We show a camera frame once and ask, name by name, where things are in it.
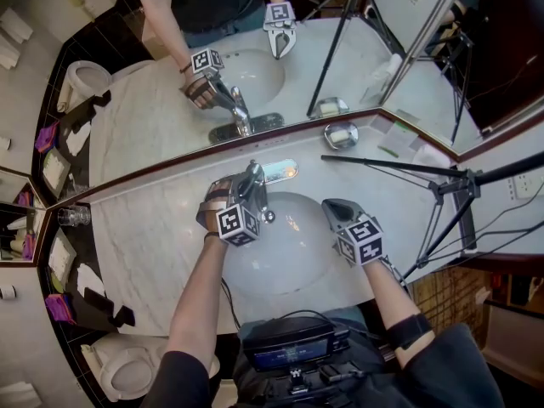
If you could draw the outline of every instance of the tripod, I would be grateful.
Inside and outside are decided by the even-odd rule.
[[[312,12],[310,12],[302,21],[301,23],[304,23],[305,21],[312,18],[315,14],[317,14],[322,9],[326,9],[325,6],[330,2],[331,0],[324,0],[322,3],[320,3],[317,8],[315,8]],[[342,15],[340,16],[340,21],[338,22],[338,27],[336,32],[334,33],[334,37],[332,39],[331,48],[329,49],[329,53],[326,56],[325,64],[323,65],[323,70],[321,70],[320,78],[317,82],[317,86],[314,90],[314,95],[312,96],[312,100],[309,103],[308,111],[306,112],[306,116],[310,117],[312,115],[312,112],[315,107],[315,103],[317,101],[317,97],[320,94],[321,87],[323,86],[323,82],[325,81],[326,73],[329,70],[329,67],[331,66],[332,58],[334,56],[334,53],[336,52],[338,41],[340,39],[340,35],[342,34],[342,30],[344,25],[346,24],[347,19],[351,19],[354,16],[360,17],[366,24],[371,26],[374,30],[377,31],[377,34],[382,38],[382,40],[386,43],[389,50],[393,52],[393,42],[391,40],[391,37],[388,33],[388,28],[385,26],[383,22],[382,15],[380,14],[380,11],[377,8],[376,2],[374,0],[368,0],[370,2],[370,5],[374,9],[374,12],[376,14],[378,28],[377,30],[373,25],[371,25],[366,18],[358,12],[357,9],[357,3],[359,0],[347,0],[346,3],[343,5],[342,9]]]
[[[357,157],[346,157],[346,156],[321,156],[321,160],[324,161],[333,161],[333,162],[348,162],[348,163],[359,163],[361,165],[367,165],[369,167],[388,167],[396,169],[401,172],[413,171],[416,173],[431,173],[444,175],[451,178],[452,180],[444,184],[436,184],[434,181],[429,180],[428,189],[431,190],[434,194],[435,203],[433,211],[431,212],[431,218],[428,221],[427,230],[425,231],[425,236],[423,237],[423,242],[420,247],[419,253],[417,254],[416,262],[406,271],[404,278],[414,272],[416,269],[421,269],[428,264],[429,257],[432,252],[439,246],[439,244],[445,239],[445,237],[450,233],[451,230],[456,226],[457,222],[461,220],[463,215],[470,208],[474,199],[480,198],[480,186],[489,183],[495,183],[502,179],[512,177],[514,175],[519,175],[526,173],[533,169],[537,169],[544,165],[544,151],[534,154],[533,156],[526,157],[522,160],[515,161],[509,165],[503,167],[498,167],[497,169],[492,169],[487,173],[482,173],[481,171],[473,172],[470,169],[464,171],[458,171],[456,169],[446,169],[442,167],[426,167],[421,165],[412,165],[411,163],[400,163],[396,161],[380,161],[372,159],[360,159]],[[380,172],[387,173],[381,169],[377,169]],[[405,178],[399,177],[391,173],[398,179]],[[420,186],[413,181],[407,180],[409,183]],[[453,194],[460,191],[467,191],[467,199],[461,204],[457,209],[457,212],[453,215],[451,221],[445,226],[445,228],[436,236],[433,240],[434,232],[439,222],[440,214],[442,212],[442,207],[444,205],[444,195]]]
[[[460,39],[461,41],[457,44],[455,48],[451,48],[451,43],[457,39]],[[461,115],[462,115],[462,108],[465,105],[465,101],[467,99],[467,90],[468,90],[468,80],[470,78],[470,69],[473,59],[473,46],[474,42],[470,40],[470,38],[467,36],[466,33],[463,31],[459,31],[452,37],[447,37],[445,39],[440,39],[436,42],[431,42],[428,47],[435,47],[439,44],[445,44],[445,46],[448,48],[448,51],[450,52],[450,55],[446,58],[445,56],[421,56],[417,60],[423,60],[423,61],[431,61],[431,62],[440,62],[445,64],[442,75],[445,74],[446,71],[450,71],[450,77],[451,77],[451,84],[453,87],[453,107],[455,111],[455,124],[453,127],[453,134],[451,135],[451,144],[456,140],[457,136],[457,130],[459,130],[459,124],[461,123]],[[467,48],[467,68],[465,70],[465,78],[462,83],[462,90],[461,90],[461,98],[458,97],[456,87],[457,87],[457,70],[454,62],[459,57],[459,55],[462,53],[464,48]]]

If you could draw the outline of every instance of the soap dish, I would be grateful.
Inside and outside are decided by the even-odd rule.
[[[337,142],[332,141],[332,134],[335,132],[346,131],[348,137]],[[338,122],[329,124],[324,131],[325,140],[333,150],[346,150],[357,145],[359,140],[359,130],[352,122]]]

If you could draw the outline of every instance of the screen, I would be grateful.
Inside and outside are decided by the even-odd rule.
[[[290,345],[253,356],[258,369],[273,369],[304,362],[326,355],[328,340],[316,340],[304,344]]]

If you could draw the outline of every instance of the cable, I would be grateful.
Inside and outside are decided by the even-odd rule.
[[[227,281],[224,280],[224,278],[221,278],[221,287],[223,288],[223,292],[225,296],[227,297],[227,301],[229,301],[230,312],[232,313],[232,318],[235,322],[236,329],[239,330],[240,322],[238,321],[238,317],[236,317],[235,306],[232,303],[232,293],[230,292],[229,285],[227,284]]]
[[[281,317],[279,317],[278,319],[285,319],[286,317],[289,317],[289,316],[292,316],[292,315],[299,315],[300,313],[310,313],[311,315],[317,315],[319,316],[322,320],[325,320],[327,322],[329,322],[331,325],[333,326],[336,326],[335,322],[334,322],[334,318],[330,319],[328,317],[326,317],[324,314],[322,313],[319,313],[317,311],[313,311],[312,309],[300,309],[300,310],[297,310],[297,311],[292,311],[291,313],[287,313],[287,314],[284,314],[282,315]],[[363,331],[363,330],[359,330],[357,328],[353,328],[352,326],[349,326],[349,325],[345,325],[347,328],[349,328],[349,330],[351,331],[355,331],[355,332],[358,332],[359,334],[363,335],[363,336],[367,336],[369,338],[374,338],[375,340],[383,340],[382,337],[376,335],[376,334],[373,334],[371,332],[368,332],[368,331]]]
[[[517,239],[521,239],[525,235],[528,235],[529,233],[532,233],[533,231],[538,230],[542,225],[544,225],[544,220],[539,222],[538,224],[533,225],[532,227],[525,228],[525,229],[504,229],[504,230],[498,230],[498,231],[488,231],[486,233],[483,233],[482,235],[479,235],[476,239],[474,239],[473,241],[468,243],[465,247],[463,247],[463,248],[461,248],[461,249],[459,249],[459,250],[457,250],[455,252],[450,252],[448,254],[445,254],[445,255],[443,255],[441,257],[430,258],[429,260],[427,260],[427,263],[430,263],[430,262],[433,262],[433,261],[436,261],[436,260],[441,260],[442,258],[451,257],[452,255],[456,255],[459,252],[462,252],[465,249],[467,249],[468,247],[470,247],[474,242],[478,241],[480,238],[484,237],[485,235],[506,235],[506,234],[523,233],[518,238],[513,240],[513,241],[516,241]],[[508,241],[504,245],[499,246],[497,249],[505,247],[509,243],[512,243],[512,241]],[[492,252],[493,251],[490,251],[490,252],[487,252],[486,254],[479,254],[479,255],[487,255],[487,254],[492,253]]]
[[[480,257],[483,257],[484,255],[492,254],[493,252],[498,251],[499,249],[505,247],[506,245],[510,245],[511,243],[514,243],[515,241],[521,239],[522,237],[527,236],[528,234],[532,233],[533,231],[534,231],[533,229],[531,231],[526,231],[522,235],[519,235],[518,237],[514,237],[510,241],[508,241],[506,243],[503,243],[502,245],[496,247],[495,249],[492,249],[491,251],[484,252],[483,254],[476,254],[476,255],[473,255],[472,257],[465,258],[464,260],[462,260],[459,263],[451,264],[449,266],[445,266],[444,268],[436,269],[436,270],[434,270],[432,272],[432,274],[437,274],[438,272],[442,272],[443,270],[446,270],[446,269],[449,269],[449,268],[455,268],[456,266],[459,266],[460,264],[466,263],[467,261],[470,261],[470,260],[472,260],[474,258],[480,258]]]
[[[516,206],[516,207],[510,207],[510,208],[507,208],[506,210],[503,210],[502,212],[500,212],[492,221],[490,221],[489,223],[487,223],[486,225],[484,225],[483,227],[477,229],[476,231],[474,231],[474,234],[476,233],[479,233],[480,231],[483,231],[485,230],[486,228],[490,227],[498,218],[500,218],[504,213],[508,213],[508,212],[512,212],[514,210],[518,210],[519,208],[522,208],[522,207],[525,207],[525,206],[528,206],[537,196],[538,194],[540,193],[540,191],[542,190],[542,188],[544,187],[544,182],[542,182],[541,186],[538,188],[538,190],[536,191],[536,193],[530,198],[530,200],[528,200],[527,202],[524,202],[523,204],[520,204],[519,206]],[[432,254],[429,255],[429,257],[432,257],[433,255],[436,255],[438,252],[446,249],[447,247],[453,245],[454,243],[457,243],[458,241],[462,241],[463,239],[466,239],[467,237],[470,237],[472,235],[469,234],[469,235],[464,235],[463,237],[460,237],[459,239],[455,239],[454,241],[451,241],[450,243],[448,243],[447,245],[444,245],[442,246],[440,249],[438,249],[437,251],[433,252]]]

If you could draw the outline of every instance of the black sleeve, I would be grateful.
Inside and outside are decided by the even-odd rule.
[[[484,356],[464,324],[441,332],[406,365],[403,375],[416,405],[504,407]]]
[[[185,352],[166,352],[142,408],[212,405],[206,367]]]
═══
THE TASK -> Return the opening line of the data above and every line after it up to and including the line that holds "tripod, I would be grateful."; pictures stay out.

EXPECTED OUTPUT ->
We show a camera frame once and ask, name by name, where things are in it.
If you could draw the outline of every instance of the tripod, I would be grateful.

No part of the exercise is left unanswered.